The response should be the complete listing below, unchanged.

··········

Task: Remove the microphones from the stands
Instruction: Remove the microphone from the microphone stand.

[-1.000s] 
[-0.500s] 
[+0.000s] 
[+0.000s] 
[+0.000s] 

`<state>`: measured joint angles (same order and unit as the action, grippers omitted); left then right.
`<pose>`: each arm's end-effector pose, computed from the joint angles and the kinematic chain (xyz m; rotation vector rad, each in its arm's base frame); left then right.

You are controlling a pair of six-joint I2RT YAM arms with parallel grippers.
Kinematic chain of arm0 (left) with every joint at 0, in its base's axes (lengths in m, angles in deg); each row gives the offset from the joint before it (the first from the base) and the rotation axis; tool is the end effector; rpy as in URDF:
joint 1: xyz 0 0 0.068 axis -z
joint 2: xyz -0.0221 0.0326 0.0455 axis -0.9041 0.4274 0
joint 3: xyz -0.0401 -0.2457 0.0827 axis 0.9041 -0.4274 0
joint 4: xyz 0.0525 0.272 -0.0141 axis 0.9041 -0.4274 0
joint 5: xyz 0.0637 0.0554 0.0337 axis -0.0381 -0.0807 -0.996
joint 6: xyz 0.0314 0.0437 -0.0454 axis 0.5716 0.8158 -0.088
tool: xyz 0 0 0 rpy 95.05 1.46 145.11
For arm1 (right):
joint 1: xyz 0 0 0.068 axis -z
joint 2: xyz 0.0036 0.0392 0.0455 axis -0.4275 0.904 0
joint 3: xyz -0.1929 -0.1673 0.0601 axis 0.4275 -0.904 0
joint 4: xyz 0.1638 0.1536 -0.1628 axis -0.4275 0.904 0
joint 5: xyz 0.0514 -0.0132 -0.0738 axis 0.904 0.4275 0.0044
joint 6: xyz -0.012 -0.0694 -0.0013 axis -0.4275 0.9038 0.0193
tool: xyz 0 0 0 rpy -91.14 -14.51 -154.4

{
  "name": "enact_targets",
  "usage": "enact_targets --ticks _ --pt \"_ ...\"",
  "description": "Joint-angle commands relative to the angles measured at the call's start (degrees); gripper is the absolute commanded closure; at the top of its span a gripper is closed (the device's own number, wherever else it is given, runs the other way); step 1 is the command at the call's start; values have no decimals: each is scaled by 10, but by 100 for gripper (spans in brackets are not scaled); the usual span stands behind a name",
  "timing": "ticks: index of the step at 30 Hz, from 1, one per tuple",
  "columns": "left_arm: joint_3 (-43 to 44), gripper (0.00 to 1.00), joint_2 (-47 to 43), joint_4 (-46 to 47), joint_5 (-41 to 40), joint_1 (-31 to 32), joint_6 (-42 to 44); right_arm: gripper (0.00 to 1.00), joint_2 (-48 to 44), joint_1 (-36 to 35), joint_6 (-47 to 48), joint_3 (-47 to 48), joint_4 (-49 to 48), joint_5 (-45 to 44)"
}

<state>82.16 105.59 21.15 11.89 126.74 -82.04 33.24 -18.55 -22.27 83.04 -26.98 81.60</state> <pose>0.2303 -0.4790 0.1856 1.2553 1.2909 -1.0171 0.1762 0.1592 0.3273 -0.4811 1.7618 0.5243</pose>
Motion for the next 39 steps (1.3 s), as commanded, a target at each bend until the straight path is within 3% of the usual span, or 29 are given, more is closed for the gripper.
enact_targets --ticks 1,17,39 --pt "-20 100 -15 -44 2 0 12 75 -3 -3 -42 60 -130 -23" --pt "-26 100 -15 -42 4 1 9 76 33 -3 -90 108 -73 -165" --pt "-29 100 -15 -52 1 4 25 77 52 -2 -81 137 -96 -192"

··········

◆ **Response area**
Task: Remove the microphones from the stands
Instruction: Remove the microphone from the microphone stand.

[-1.000s] 
[-0.500s] 
[+0.000s] 
[+0.000s] 
[+0.000s] 

`<state>`: measured joint angles (same order and unit as the action, grippers omitted); left then right.
`<pose>`: each arm's end-effector pose, computed from the joint angles and the kinematic chain (xyz m; rotation vector rad, each in its arm's base frame); left then right.

You are controlling a pair of six-joint I2RT YAM arms with parallel grippers.
Kinematic chain of arm0 (left) with every joint at 0, in its base's axes (lengths in m, angles in deg); each row gives the offset from the joint before it (the first from the base) and the rotation axis; tool is the end effector; rpy as in URDF:
joint 1: xyz 0 0 0.068 axis -z
joint 2: xyz -0.0221 0.0326 0.0455 axis -0.9041 0.4274 0
joint 3: xyz -0.0401 -0.2457 0.0827 axis 0.9041 -0.4274 0
joint 4: xyz 0.0525 0.272 -0.0141 axis 0.9041 -0.4274 0
joint 5: xyz 0.0637 0.0554 0.0337 axis -0.0381 -0.0807 -0.996
joint 6: xyz 0.0314 0.0437 -0.0454 axis 0.5716 0.8158 -0.088
tool: xyz 0 0 0 rpy 95.05 1.46 145.11
For arm1 (right):
joint 1: xyz 0 0 0.068 axis -z
joint 2: xyz 0.0036 0.0392 0.0455 axis -0.4275 0.904 0
joint 3: xyz -0.1929 -0.1673 0.0601 axis 0.4275 -0.904 0
joint 4: xyz 0.1638 0.1536 -0.1628 axis -0.4275 0.904 0
joint 5: xyz 0.0514 -0.0132 -0.0738 axis 0.904 0.4275 0.0044
joint 6: xyz -0.012 -0.0694 -0.0013 axis -0.4275 0.9038 0.0193
tool: xyz 0 0 0 rpy -91.14 -14.51 -154.4

{
  "name": "enact_targets",
  "usage": "enact_targets --ticks _ --pt \"_ ...\"",
  "description": "Joint-angle commands relative to the angles measured at the call's start (degrees); gripper is the absolute commanded closure; at the top of its span a gripper is closed (the device's own number, wherever else it is given, runs the other way); step 1 is the command at the call's start; values have no decimals: each is scaled by 10, but by 100 for gripper (spans in brackets are not scaled); the usual span stands behind a name",
  "timing": "ticks: index of the step at 30 Hz, from 1, one per tuple",
  "columns": "left_arm: joint_3 (-43 to 44), gripper (0.00 to 1.00), joint_2 (-47 to 43), joint_4 (-46 to 47), joint_5 (-41 to 40), joint_1 (-31 to 32), joint_6 (-42 to 44); right_arm: gripper (0.00 to 1.00), joint_2 (-48 to 44), joint_1 (-36 to 35), joint_6 (-47 to 48), joint_3 (-47 to 48), joint_4 (-49 to 48), joint_5 (-45 to 44)"
}

<state>82.16 105.59 21.15 11.89 126.74 -82.04 33.24 -18.55 -22.27 83.04 -26.98 81.60</state> <pose>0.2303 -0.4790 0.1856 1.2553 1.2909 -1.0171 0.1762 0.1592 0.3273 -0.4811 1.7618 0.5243</pose>
Motion for the next 39 steps (1.3 s), as commanded, a target at each bend until the straight path is within 3% of the usual span, or 29 are given, more is closed for the gripper.
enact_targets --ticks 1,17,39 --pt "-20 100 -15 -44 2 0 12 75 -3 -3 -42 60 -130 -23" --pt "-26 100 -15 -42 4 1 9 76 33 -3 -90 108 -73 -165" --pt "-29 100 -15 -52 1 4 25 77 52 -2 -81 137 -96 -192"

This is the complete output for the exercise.